Ritonavir may prolong the PR interval in some patients. Postmarketing cases of second or third degree atrioventricular block have been reported. Ritonavir should be administered with caution in patients with underlying structural heart disease, preexisting conduction abnormalities, ischemic heart disease, and cardiomyopathies as these patients might be at increased risk for developing cardiac conduction abnormalities.

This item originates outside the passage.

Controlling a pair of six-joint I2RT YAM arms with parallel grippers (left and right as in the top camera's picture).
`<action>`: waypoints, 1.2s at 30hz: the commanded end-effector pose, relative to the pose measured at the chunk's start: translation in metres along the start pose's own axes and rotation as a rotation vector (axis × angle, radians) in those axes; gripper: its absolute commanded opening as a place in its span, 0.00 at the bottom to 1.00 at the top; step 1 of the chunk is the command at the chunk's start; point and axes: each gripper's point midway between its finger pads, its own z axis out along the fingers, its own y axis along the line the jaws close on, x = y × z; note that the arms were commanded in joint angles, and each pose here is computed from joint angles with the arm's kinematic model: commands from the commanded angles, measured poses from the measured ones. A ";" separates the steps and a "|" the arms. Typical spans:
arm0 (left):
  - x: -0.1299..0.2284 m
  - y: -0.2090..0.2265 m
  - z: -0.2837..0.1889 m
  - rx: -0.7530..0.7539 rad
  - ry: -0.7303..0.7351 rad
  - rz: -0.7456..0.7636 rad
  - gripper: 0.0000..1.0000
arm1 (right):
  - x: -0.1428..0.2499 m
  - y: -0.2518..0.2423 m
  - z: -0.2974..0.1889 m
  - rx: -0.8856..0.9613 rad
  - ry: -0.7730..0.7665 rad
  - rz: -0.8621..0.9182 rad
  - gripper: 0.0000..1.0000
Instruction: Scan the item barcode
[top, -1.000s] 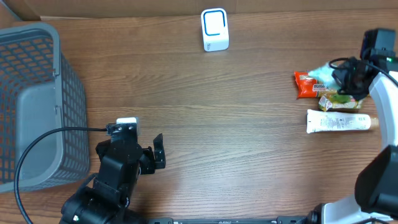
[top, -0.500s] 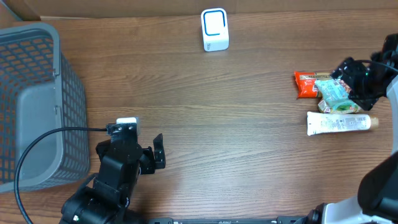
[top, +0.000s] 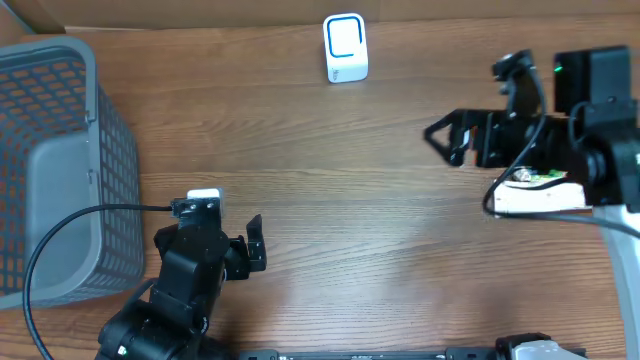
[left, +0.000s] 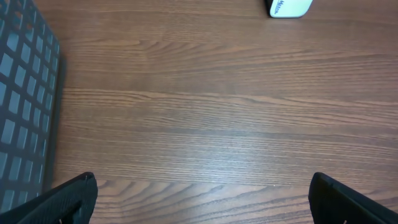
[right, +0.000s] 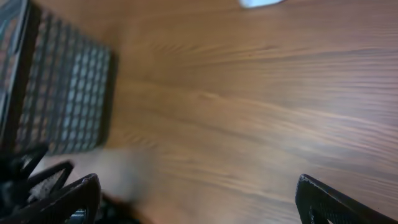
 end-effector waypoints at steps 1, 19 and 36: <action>-0.001 0.001 0.000 -0.006 -0.007 -0.011 1.00 | 0.003 0.012 0.003 -0.024 0.022 -0.013 1.00; -0.001 0.001 0.000 -0.006 -0.007 -0.011 1.00 | -0.009 -0.055 0.039 0.230 -0.092 -0.051 1.00; -0.001 0.001 0.000 -0.006 -0.007 -0.011 1.00 | 0.053 -0.082 0.023 0.229 -0.776 -0.513 1.00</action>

Treatment with ritonavir alone or in combination with other protease inhibitors (e.g., lopinavir, saquinavir, tipranavir, fosamprenavir) has resulted in substantial increases in the concentration of total cholesterol and triglycerides. These effects have also been reported with other protease inhibitors but may be the most dramatic with ritonavir. The clinical significance of these elevations is unclear. Marked elevation in triglyceride levels is a risk factor for development of pancreatitis. Triglyceride and cholesterol testing is recommended before starting ritonavir (with or without other protease inhibitors) and periodically during therapy. Lipid disorders should be managed as clinically appropriate.

Hepatotoxicity (including jaundice, clinical hepatitis, and hepatic transaminase elevations exceeding 5 times the upper limit of normal) has been reported in patients receiving ritonavir alone or in combination with other antiretroviral drugs. Ritonavir should be administered with caution in patients with preexisting liver diseases, liver enzyme abnormalities, or hepatitis; increased monitoring of AST/ALT should be considered in these patients, especially during the first 3 months of ritonavir therapy. Ritonavir is not recommended for use in patients with severe liver dysfunction.